_Task item:_ Print the records below exactly as they appear. Omit all pictures.

_Records shown:_
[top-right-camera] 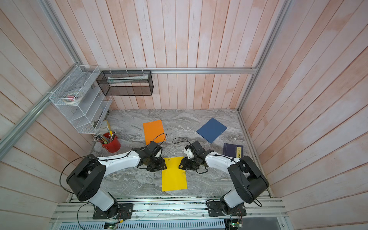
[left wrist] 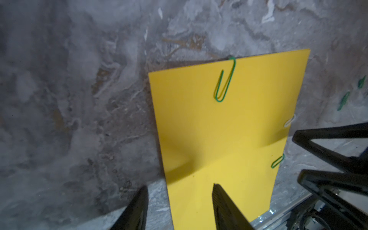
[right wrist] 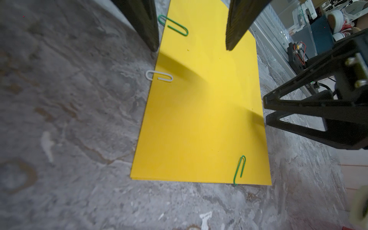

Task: Unclip the paperclips from the documents
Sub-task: Move the document to the center of the board, then pick up the document from the center of the board.

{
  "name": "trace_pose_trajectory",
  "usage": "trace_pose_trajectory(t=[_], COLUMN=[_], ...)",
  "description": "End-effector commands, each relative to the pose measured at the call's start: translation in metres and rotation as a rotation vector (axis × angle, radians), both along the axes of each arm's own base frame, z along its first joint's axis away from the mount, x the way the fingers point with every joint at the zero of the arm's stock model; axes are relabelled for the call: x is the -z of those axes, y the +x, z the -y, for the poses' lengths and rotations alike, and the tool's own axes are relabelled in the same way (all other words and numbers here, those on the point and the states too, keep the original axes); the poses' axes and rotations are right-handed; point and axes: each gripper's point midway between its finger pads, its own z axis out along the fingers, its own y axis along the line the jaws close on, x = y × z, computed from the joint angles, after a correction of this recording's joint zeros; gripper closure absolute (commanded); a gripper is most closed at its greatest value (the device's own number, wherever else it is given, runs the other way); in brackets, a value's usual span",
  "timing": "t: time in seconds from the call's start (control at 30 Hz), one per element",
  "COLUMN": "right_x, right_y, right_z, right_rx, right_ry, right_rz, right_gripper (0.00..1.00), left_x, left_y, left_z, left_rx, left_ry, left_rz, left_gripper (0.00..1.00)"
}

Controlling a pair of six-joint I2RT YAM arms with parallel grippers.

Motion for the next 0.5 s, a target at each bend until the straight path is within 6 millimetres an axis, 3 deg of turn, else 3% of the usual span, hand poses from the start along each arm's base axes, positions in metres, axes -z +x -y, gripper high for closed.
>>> trace_pose_trajectory(t=[0.0, 0.27, 0.47], right_x=[0.0111, 0.0165, 0.0191], right_y=[-0.0071, -0.0099, -0.0129], right_z=[0.0058, 0.0046, 0.0066], right_rx=[0.008, -0.002, -0.006], right_ry=[-0.043, -0.059, -0.079], right_rz=[-0.028, -0.039, -0.045], right_gripper=[0.47, 0.51, 0.51], left_x=[0.0079, 0.0118, 0.0144], left_y=[0.0058, 0.0076, 0.0068], left_z=[-0.0059, -0.0014, -0.0015], left_rx=[0.008, 0.021, 0.022], left_ry=[0.059, 0.059, 0.065], left_rz=[0.01, -0.006, -0.018], left_gripper=[0.49, 0.58, 0.58])
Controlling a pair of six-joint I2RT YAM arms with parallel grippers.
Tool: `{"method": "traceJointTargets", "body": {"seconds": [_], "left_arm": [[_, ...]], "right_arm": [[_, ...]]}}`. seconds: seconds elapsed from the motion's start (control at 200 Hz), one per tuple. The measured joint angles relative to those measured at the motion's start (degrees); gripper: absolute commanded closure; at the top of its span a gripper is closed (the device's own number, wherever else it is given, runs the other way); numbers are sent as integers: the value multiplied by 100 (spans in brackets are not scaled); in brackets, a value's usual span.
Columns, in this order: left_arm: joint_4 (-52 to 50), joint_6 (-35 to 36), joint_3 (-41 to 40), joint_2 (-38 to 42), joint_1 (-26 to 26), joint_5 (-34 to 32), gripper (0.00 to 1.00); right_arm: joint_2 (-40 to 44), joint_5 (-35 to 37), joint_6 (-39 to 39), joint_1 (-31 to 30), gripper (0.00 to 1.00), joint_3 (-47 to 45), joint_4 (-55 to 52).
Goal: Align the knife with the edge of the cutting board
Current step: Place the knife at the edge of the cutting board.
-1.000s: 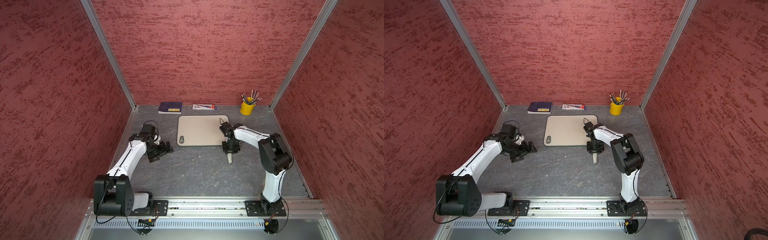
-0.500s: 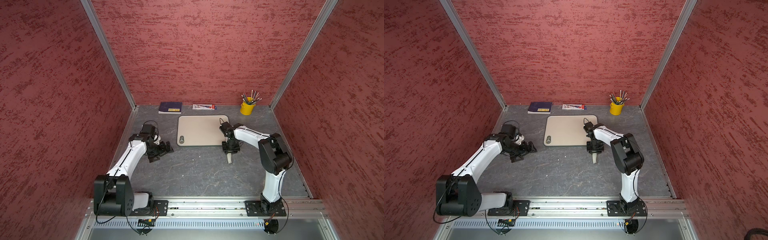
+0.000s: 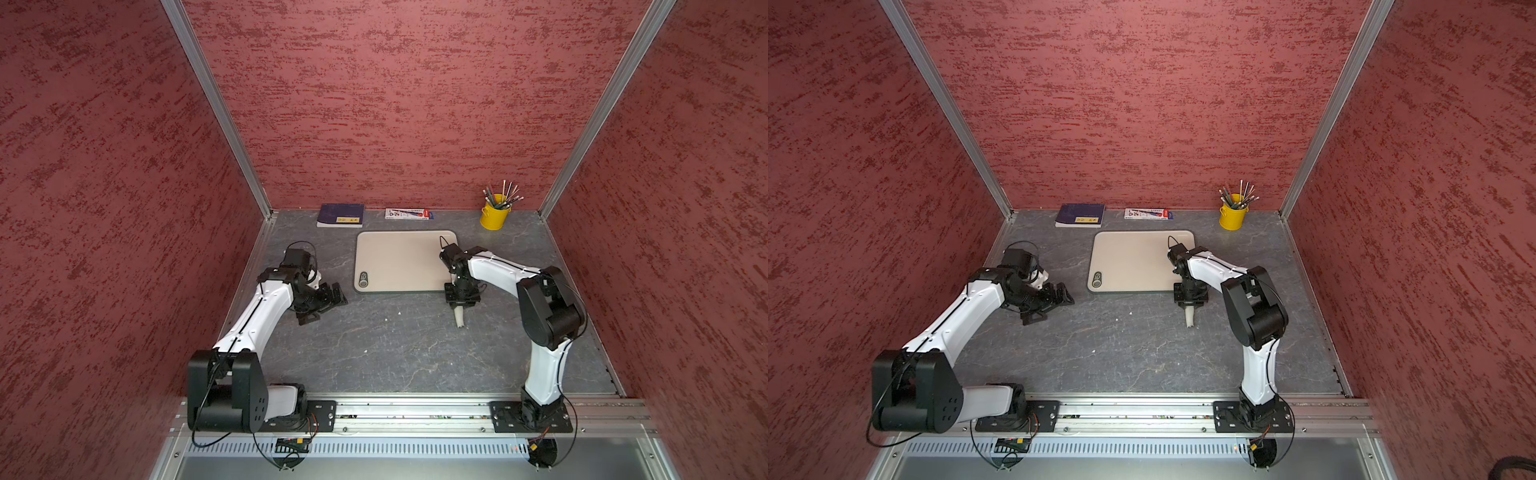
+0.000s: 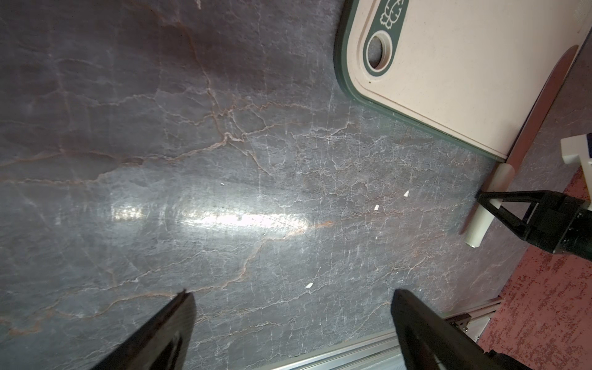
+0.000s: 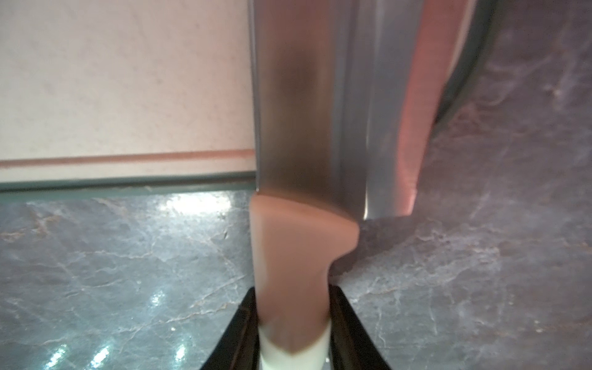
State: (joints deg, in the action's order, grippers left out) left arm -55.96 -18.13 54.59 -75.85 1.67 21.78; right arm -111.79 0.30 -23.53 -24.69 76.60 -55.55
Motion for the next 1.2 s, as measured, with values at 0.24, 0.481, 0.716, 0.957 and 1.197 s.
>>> {"method": "traceJointTargets", "body": {"seconds": [0.24, 0.481, 0.716, 0.957, 1.197], "left_arm": [[0, 0, 0, 0, 7, -2, 0], [0, 0, 0, 0, 28, -4, 0], [-2, 0, 0, 0, 39, -11, 0], [-15, -2, 0, 0, 55, -70, 0], [-15, -2, 0, 0, 61, -87, 0]], "right_arm": [[0, 26, 0, 7, 69, 0, -9], [0, 55, -2, 9, 69, 0, -20], [0, 55, -2, 11, 68, 0, -20], [0, 55, -4, 15, 63, 0, -20], [0, 59, -4, 48, 60, 0, 37]]}}
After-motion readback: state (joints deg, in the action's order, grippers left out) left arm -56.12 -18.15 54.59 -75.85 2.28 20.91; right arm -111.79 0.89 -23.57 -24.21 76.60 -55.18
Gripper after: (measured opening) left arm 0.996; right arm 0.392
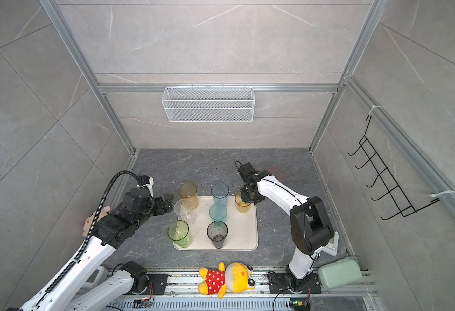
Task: Place the glasses into the tray
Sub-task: Place the glass on the tray.
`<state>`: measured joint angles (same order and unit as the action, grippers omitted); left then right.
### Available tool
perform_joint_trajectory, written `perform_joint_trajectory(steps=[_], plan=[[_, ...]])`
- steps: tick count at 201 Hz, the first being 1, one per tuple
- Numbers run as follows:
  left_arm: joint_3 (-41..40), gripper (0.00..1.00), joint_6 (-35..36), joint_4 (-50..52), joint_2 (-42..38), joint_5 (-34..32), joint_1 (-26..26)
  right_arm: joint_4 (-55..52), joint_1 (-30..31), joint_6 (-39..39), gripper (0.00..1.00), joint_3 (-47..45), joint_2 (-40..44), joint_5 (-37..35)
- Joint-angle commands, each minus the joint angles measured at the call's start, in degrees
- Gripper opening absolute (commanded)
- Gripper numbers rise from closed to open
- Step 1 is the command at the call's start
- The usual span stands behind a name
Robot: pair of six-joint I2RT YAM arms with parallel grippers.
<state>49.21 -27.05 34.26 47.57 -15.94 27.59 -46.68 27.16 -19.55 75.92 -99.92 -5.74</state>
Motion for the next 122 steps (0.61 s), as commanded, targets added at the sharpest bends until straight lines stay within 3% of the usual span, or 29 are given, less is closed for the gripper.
perform_joint_trajectory(steps=[1, 64, 122], plan=[[0.3, 1.0, -0.8, -0.9, -0.3, 0.3, -0.3, -2.5, 0.3, -0.3, 0.39, 2.3, 3.5, 0.6], [0.2, 1.0, -1.1, -1.1, -0.5, 0.6, -0.3, -2.8, 0.4, 0.4, 0.52, 3.6, 9.8, 0.0], [0.3, 1.0, -1.0, -1.2, -0.5, 0.6, -0.3, -2.4, 0.4, 1.5, 0.58, 4.9, 13.0, -6.5]])
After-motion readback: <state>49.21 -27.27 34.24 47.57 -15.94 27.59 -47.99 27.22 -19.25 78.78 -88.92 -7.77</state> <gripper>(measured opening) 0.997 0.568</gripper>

_Response to this exercise:_
[top-right-camera] 
[left wrist] 
[right wrist] 

Task: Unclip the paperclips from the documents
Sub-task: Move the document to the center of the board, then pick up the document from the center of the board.

{
  "name": "trace_pose_trajectory",
  "usage": "trace_pose_trajectory(t=[_], COLUMN=[_], ...)",
  "description": "End-effector commands, each relative to the pose measured at the call's start: translation in metres and rotation as a rotation vector (axis × angle, radians), both along the axes of each arm's own base frame, z along its first joint's axis away from the mount, x the way the fingers point with every joint at the zero of the arm's stock model; axes are relabelled for the call: x is the -z of those axes, y the +x, z the -y, for the poses' lengths and rotations alike, and the tool's own axes are relabelled in the same way (all other words and numbers here, those on the point and the states too, keep the original axes); the poses' axes and rotations are right-handed; point and axes: each gripper's point midway between its finger pads, its own z axis out along the fingers, its own y axis along the line the jaws close on, x = y × z, computed from the joint angles, after a correction of this recording's joint zeros; gripper closure absolute (commanded); a gripper is most closed at its greatest value (the device's own number, wherever else it is given, runs the other way); in brackets, a value's usual span",
  "timing": "t: time in seconds from the call's start (control at 30 Hz), one per element",
  "COLUMN": "right_x, right_y, right_z, right_rx, right_ry, right_rz, right_gripper (0.00..1.00), left_x, left_y, left_z, left_rx, left_ry, left_rz, left_gripper (0.00..1.00)"
}

Controlling a pair of six-joint I2RT YAM arms with parallel grippers.

Motion for the next 0.5 s, a target at each bend until the straight path is within 6 millimetres an axis, 3 deg of turn, else 3% of the usual span, hand poses from the start along each arm's base axes, positions in metres, axes -z +x -y, gripper high for closed.
>>> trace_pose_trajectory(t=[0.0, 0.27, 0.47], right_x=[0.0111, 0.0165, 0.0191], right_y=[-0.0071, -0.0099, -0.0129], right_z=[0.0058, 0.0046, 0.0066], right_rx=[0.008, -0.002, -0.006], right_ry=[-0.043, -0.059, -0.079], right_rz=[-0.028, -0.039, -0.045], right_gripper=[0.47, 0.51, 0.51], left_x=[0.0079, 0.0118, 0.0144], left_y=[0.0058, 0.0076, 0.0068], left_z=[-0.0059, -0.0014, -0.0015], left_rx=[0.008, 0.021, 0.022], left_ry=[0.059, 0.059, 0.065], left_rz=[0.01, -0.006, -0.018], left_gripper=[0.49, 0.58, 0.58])
Controlling a pair of six-joint I2RT YAM arms with parallel grippers.
Tool: `{"method": "traceJointTargets", "body": {"seconds": [_], "left_arm": [[_, ...]], "right_arm": [[_, ...]]}}`. seconds: seconds elapsed from the motion's start (control at 200 Hz), one per tuple. The measured joint angles relative to those measured at the motion's start (degrees); gripper: absolute commanded closure; at the top of its span a gripper is closed (the device's own number, wherever else it is given, runs the other way); numbers are sent as integers: the value multiplied by 100 (spans in brackets are not scaled); in brackets, a value's usual span.
Columns, in this order: left_arm: joint_4 (-52 to 50), joint_6 (-35 to 36), joint_3 (-41 to 40), joint_2 (-38 to 42), joint_1 (-26 to 26), joint_5 (-34 to 32), gripper (0.00 to 1.00); right_arm: joint_2 (-40 to 44), joint_5 (-35 to 37), joint_6 (-39 to 39), joint_1 (-31 to 30), gripper (0.00 to 1.00), joint_3 (-47 to 45), joint_4 (-55 to 52).
Goal: Align the knife with the edge of the cutting board
Current step: Place the knife at the edge of the cutting board.
-1.000s: 
-0.500s: 
+0.000s: 
+0.000s: 
+0.000s: 
State: (joints deg, in the action's order, grippers left out) left arm -55.96 -18.13 54.59 -75.85 1.67 21.78; right arm -111.79 0.30 -23.53 -24.69 76.60 -55.55
Motion for the next 1.2 s, as measured, with values at 0.24, 0.481, 0.716, 0.957 and 1.197 s.
>>> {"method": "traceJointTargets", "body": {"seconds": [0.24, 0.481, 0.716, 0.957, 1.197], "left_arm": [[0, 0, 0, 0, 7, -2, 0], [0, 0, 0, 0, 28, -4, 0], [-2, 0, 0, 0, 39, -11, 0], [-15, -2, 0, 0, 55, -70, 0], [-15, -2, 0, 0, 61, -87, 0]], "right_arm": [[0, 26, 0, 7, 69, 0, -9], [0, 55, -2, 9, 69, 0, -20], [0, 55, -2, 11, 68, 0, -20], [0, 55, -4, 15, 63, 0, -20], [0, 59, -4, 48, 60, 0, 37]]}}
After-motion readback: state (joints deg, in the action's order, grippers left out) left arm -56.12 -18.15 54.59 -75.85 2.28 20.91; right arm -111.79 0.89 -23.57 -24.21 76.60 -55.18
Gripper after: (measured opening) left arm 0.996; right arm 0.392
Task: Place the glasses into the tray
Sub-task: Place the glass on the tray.
`<state>`: measured joint angles (same order and unit as the action, grippers omitted); left then right.
### Available tool
perform_joint_trajectory, written `perform_joint_trajectory(steps=[_], plan=[[_, ...]])`
- steps: tick count at 201 Hz, the first being 1, one per tuple
- Numbers run as follows:
  left_arm: joint_3 (-41..40), gripper (0.00..1.00), joint_6 (-35..36), joint_4 (-50..52), joint_2 (-42..38), joint_5 (-34..32), joint_1 (-26..26)
  right_arm: joint_4 (-55..52), joint_1 (-30..31), joint_6 (-39..39), gripper (0.00..1.00), joint_3 (-47..45), joint_2 (-40..44), joint_5 (-37..35)
- Joint-angle commands, each minus the joint angles measured at the call's start, in degrees
- Gripper opening absolute (commanded)
- Gripper numbers rise from closed to open
- Step 1 is the command at the call's start
- The usual span stands behind a name
Robot: pair of six-joint I2RT YAM arms with parallel grippers.
<state>49.21 -27.05 34.26 47.57 -15.94 27.59 -46.68 27.16 -19.55 75.92 -99.92 -5.74</state>
Motion for the next 122 steps (0.61 s), as commanded, targets added at the sharpest bends until straight lines stay within 3% of the usual span, or 29 are given, less is closed for the gripper.
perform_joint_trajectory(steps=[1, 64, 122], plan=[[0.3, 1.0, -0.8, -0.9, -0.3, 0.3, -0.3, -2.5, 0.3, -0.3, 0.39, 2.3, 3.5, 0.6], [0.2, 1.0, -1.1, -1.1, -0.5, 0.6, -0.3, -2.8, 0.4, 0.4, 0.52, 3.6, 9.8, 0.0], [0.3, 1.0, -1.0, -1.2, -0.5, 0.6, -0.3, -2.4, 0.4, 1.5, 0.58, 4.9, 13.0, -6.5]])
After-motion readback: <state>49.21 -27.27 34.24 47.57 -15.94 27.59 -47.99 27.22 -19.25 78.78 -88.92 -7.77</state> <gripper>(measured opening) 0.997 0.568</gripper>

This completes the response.